**AIM OF THE EXERCISE:** Leaving out the images, please reproduce each line below exactly.

------ DATASET CONTENT ------

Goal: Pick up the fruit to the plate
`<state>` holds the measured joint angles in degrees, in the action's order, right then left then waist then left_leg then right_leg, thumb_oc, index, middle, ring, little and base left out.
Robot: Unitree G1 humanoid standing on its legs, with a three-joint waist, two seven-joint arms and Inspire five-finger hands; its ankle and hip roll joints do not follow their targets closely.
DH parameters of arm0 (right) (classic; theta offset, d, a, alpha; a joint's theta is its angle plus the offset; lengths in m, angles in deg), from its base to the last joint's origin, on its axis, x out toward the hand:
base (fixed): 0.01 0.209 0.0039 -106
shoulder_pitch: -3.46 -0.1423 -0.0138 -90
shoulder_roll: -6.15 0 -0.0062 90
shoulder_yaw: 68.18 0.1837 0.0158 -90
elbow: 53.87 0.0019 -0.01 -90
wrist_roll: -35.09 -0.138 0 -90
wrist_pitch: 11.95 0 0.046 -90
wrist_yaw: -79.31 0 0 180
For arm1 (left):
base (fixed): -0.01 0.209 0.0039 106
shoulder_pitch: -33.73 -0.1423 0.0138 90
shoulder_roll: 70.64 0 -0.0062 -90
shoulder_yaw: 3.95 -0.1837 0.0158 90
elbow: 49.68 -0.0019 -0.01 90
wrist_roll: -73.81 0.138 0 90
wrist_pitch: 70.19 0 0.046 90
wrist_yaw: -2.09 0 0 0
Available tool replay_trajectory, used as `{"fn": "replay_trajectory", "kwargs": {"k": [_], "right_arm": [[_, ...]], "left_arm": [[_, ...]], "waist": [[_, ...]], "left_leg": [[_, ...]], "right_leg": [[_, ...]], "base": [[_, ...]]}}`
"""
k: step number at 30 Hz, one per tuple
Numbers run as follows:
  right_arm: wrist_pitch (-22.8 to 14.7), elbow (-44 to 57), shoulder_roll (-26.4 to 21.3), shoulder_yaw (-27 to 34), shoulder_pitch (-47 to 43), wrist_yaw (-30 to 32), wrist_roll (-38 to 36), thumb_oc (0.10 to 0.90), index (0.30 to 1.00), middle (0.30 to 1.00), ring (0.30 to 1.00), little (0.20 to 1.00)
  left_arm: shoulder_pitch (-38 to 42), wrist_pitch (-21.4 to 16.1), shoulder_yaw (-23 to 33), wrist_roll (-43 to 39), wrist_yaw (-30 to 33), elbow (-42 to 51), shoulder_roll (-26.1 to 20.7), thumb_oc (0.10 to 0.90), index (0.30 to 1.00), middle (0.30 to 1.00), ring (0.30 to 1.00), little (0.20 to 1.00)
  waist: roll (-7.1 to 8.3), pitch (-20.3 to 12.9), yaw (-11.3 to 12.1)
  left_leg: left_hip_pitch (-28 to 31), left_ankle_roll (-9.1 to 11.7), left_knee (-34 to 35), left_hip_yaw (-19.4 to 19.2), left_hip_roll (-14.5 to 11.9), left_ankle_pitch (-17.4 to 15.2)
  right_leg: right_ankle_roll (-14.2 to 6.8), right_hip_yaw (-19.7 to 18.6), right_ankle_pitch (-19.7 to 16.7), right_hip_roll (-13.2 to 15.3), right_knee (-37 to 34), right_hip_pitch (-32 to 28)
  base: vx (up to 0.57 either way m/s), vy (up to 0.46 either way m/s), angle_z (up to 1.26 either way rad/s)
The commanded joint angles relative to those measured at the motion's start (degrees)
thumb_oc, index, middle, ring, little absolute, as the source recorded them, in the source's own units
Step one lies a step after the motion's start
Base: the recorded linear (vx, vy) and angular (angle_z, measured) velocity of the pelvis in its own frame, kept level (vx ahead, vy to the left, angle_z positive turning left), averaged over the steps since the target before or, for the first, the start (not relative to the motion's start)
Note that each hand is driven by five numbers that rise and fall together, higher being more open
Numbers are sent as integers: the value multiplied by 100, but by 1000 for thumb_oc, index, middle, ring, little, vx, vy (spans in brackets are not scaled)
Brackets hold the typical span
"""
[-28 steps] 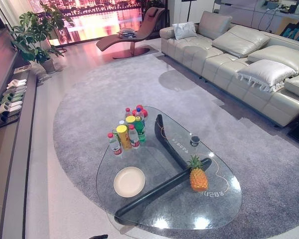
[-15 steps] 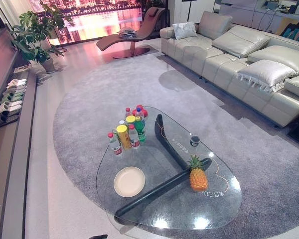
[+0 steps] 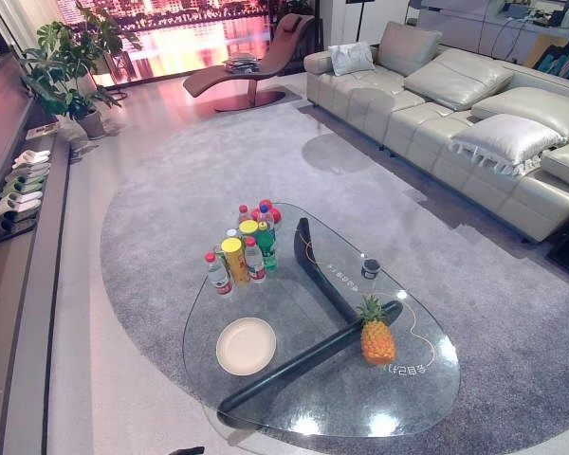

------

**TASK OUTPUT:**
Goal: Pick up the fruit to the plate
`<state>` holds the measured joint angles in degrees, in the action's order, right then left then waist then left_leg then right_leg, thumb_oc, index, middle, ring, little and base left out.
Robot: Unitree G1 humanoid standing on its legs, with a three-joint waist, two seven-joint arms and Inspire five-finger hands; its ankle and hip roll joints do not follow their targets closely.
DH parameters of arm0 (right) (classic; theta offset, d, a, alpha; a joint's theta is its angle plus the offset; lengths in m, angles in deg), from its base to the last joint's origin, on its axis, x out toward the hand:
base (fixed): 0.01 0.209 0.0039 -106
shoulder_pitch: -3.46 -0.1423 -0.0138 -90
shoulder_roll: -6.15 0 -0.0062 90
shoulder_yaw: 68.18 0.1837 0.0158 -90
elbow: 53.87 0.0019 -0.01 -90
wrist_roll: -35.09 -0.138 0 -90
wrist_pitch: 11.95 0 0.046 -90
wrist_yaw: -79.31 0 0 180
For arm1 (left):
base (fixed): -0.01 0.209 0.0039 106
shoulder_pitch: -33.73 -0.1423 0.0138 90
shoulder_roll: 70.64 0 -0.0062 -90
shoulder_yaw: 3.95 -0.1837 0.0158 90
elbow: 49.68 -0.0019 -0.01 90
wrist_roll: -73.81 0.138 0 90
wrist_pitch: 70.19 0 0.046 90
wrist_yaw: -2.09 0 0 0
Available tool replay_trajectory, used as `{"fn": "replay_trajectory", "kwargs": {"k": [_], "right_arm": [[_, ...]], "left_arm": [[_, ...]], "waist": [[_, ...]], "left_leg": [[_, ...]], "right_leg": [[_, ...]], "base": [[_, ...]]}}`
"""
k: step number at 30 Hz, one per tuple
Numbers run as follows:
  right_arm: wrist_pitch (-22.8 to 14.7), elbow (-44 to 57), shoulder_roll (-26.4 to 21.3), shoulder_yaw (-27 to 34), shoulder_pitch (-47 to 43), wrist_yaw (-30 to 32), wrist_roll (-38 to 36), thumb_oc (0.10 to 0.90), index (0.30 to 1.00), middle (0.30 to 1.00), ring (0.30 to 1.00), little (0.20 to 1.00)
  left_arm: shoulder_pitch (-38 to 42), wrist_pitch (-21.4 to 16.1), shoulder_yaw (-23 to 33), wrist_roll (-43 to 39), wrist_yaw (-30 to 33), elbow (-42 to 51), shoulder_roll (-26.1 to 20.7), thumb_oc (0.10 to 0.90), index (0.30 to 1.00), middle (0.30 to 1.00), ring (0.30 to 1.00), little (0.20 to 1.00)
  waist: roll (-7.1 to 8.3), pitch (-20.3 to 12.9), yaw (-11.3 to 12.1)
  left_leg: left_hip_pitch (-28 to 31), left_ankle_roll (-9.1 to 11.7), left_knee (-34 to 35), left_hip_yaw (-19.4 to 19.2), left_hip_roll (-14.5 to 11.9), left_ankle_pitch (-17.4 to 15.2)
  right_leg: right_ankle_roll (-14.2 to 6.8), right_hip_yaw (-19.7 to 18.6), right_ankle_pitch (-19.7 to 16.7), right_hip_roll (-13.2 to 15.3), right_knee (-37 to 34), right_hip_pitch (-32 to 28)
  base: vx (up to 0.57 either way m/s), vy (up to 0.46 either way m/s), angle_z (up to 1.26 either way rad/s)
The commanded joint angles relative to those measured at the motion's start (degrees)
thumb_oc, index, middle, ring, little absolute, as the source recorded them, in the source's own units
Step one lies a step after the motion's start
Base: the recorded linear (vx, vy) and angular (angle_z, measured) velocity of the pelvis in its own frame, kept level (vx ahead, vy to the left, angle_z positive turning left), averaged over the steps since the target before or, for the first, the start (not relative to the motion's start)
Note that each hand is driven by five numbers that rise and fall together, higher being more open
Numbers are sent as integers: the value multiplied by 100, but by 1000 for thumb_oc, index, middle, ring, little, vx, vy (spans in brackets are not scaled)
Brackets hold the typical span
"""
[-28 steps] 
[-15 steps] 
[+0 steps] 

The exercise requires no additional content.